Tag Archives: pyrad

Computing – Retrieve data from Amazon EC2 Instance

I had an existing instance that still had data on it from my PyRad analysis on 20160727 that I needed to retrieve.

Logged into Amazon AWS via the web interface and started my existing instance (via the Actions > Instance State > Start menu). After the instance started and generated a new public IP address, I SSH’d into the instance:

ssh -i "/full/path/to/bioinformatics.pem" ubuntu@instance.public.ip.address

NOTE: I needed the full path to the PEM file! Tried multiple times using a relative path (e.g. ~/Documents/bionformatics.pem) and received error messages that the file did not exist and “Permission denied (public key)”.

Changed to the directory with the PyRAD analysis and created a tarball to speed up eventual download from the EC2 instance to my local computer:

tar -cvzf 20160715_pyrad_analysis.tar.gz /home/ubuntu/data/analysis/

After compression, I used secure copy to copy the file from the EC2 instance to my local computer:

scp -i "/full/path/to/bioinformatics.pem" ubuntu@instance.public.ip.address:/home/ubuntu/data/20160715_pyrad_analysis.tar.gz /Volumes/toaster/sam/

This didn’t work initially because I attempted to transfer the file using Hummingbird (instead of my computer). The SSH connection kept timing out. The reason for this was that I hadn’t previously used Hummingbird to connect to the EC2 instance and Hummingbird’s IP address wasn’t listed in the Security Groups table as being allowed to connect. I made that change using the Amazon AWS web interface:

Once transfer was complete, I terminated the EC2 instance and the corresponding data volume.
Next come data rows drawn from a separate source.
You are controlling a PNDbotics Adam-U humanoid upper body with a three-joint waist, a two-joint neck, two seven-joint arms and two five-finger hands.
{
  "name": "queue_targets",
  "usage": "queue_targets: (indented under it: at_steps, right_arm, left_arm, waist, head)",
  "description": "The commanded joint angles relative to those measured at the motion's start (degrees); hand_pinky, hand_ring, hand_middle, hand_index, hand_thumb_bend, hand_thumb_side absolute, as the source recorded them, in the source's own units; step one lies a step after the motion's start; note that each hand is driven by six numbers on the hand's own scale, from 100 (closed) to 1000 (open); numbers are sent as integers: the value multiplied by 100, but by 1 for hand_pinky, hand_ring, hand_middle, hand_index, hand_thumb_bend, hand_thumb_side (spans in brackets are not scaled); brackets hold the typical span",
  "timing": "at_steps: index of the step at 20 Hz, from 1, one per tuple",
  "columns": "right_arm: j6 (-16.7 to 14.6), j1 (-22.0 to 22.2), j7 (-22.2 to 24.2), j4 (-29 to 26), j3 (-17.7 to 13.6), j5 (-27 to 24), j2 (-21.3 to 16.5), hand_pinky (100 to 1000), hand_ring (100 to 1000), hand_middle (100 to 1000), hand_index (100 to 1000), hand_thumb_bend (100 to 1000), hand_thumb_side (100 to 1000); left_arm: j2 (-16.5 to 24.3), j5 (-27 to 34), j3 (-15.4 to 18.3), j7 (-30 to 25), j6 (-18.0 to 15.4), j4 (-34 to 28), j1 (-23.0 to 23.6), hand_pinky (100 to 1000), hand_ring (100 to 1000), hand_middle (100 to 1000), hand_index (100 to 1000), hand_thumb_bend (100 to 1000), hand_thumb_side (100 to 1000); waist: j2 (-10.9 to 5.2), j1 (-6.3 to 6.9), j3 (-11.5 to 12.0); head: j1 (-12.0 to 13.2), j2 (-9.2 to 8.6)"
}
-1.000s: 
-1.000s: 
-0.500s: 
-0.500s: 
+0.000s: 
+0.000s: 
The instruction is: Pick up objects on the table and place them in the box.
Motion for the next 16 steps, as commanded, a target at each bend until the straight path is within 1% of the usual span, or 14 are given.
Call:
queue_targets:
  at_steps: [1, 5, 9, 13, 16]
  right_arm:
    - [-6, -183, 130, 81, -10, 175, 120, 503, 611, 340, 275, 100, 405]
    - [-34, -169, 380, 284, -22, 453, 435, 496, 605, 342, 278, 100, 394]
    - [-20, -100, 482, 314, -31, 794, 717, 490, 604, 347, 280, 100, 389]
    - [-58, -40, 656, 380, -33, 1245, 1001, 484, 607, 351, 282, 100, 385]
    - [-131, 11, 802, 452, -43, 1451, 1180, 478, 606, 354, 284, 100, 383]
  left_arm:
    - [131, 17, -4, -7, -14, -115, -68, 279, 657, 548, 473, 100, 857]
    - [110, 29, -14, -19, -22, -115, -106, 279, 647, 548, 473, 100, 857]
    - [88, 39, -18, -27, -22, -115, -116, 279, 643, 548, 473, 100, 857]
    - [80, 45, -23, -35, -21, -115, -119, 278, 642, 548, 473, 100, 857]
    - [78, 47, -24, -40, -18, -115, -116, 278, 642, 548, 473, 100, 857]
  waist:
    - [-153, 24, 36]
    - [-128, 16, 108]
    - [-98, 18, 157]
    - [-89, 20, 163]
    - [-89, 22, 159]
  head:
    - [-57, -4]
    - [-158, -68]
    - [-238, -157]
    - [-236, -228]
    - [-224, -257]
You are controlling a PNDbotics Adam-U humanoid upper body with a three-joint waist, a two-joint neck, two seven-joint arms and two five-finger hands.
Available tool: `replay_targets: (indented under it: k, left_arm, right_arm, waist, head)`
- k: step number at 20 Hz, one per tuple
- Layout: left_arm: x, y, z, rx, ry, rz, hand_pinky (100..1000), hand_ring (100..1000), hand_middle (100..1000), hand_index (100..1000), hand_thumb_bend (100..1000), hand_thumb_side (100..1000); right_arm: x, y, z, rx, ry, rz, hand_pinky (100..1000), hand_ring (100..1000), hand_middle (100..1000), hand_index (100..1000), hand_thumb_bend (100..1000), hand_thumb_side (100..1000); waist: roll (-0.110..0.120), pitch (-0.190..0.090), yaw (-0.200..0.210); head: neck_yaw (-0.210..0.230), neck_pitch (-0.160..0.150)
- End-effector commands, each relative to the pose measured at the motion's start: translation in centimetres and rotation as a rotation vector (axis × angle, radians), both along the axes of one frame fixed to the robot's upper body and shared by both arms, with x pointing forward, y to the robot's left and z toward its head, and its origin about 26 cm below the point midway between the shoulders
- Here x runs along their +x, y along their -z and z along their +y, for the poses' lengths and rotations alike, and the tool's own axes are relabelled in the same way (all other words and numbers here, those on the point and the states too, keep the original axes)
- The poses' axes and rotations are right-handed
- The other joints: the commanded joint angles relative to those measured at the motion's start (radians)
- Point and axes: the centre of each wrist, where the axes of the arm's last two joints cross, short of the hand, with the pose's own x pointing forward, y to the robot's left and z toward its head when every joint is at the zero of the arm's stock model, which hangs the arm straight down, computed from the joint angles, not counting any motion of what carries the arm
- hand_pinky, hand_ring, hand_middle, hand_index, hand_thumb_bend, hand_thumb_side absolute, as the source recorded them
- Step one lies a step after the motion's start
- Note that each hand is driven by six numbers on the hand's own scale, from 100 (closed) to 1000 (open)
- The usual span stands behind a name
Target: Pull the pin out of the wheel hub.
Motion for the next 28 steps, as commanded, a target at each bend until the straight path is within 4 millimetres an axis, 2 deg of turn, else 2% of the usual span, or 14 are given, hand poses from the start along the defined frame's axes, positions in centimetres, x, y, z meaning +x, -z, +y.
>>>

Data Analysis – PyRad Analysis of Olympia Oyster GBS Data

Previously, I ran a PyRad analysis on just a subset of these samples in an attempt to have some data for a grant pre-proposal.

I’ve now completed a PyRad analysis on the full set. Now, I just need to figure out what to do with the output from this…

Jupyter Notebook: 20160715_ec2_oly_gbs_pyrad.ipynb


Computing – Not Enough Power!

Well, I tackled the storage space issue by expanding the EC2 Instance to have a 1000GB of storage space. Now that that’s no longer a concern, it turns out I’m running up against processing/memory limits!

I’m running the EC2 c4.2xlarge (Ubuntu 14.04 LTS, 8 vCPUs, 16 GiB RAM) instance.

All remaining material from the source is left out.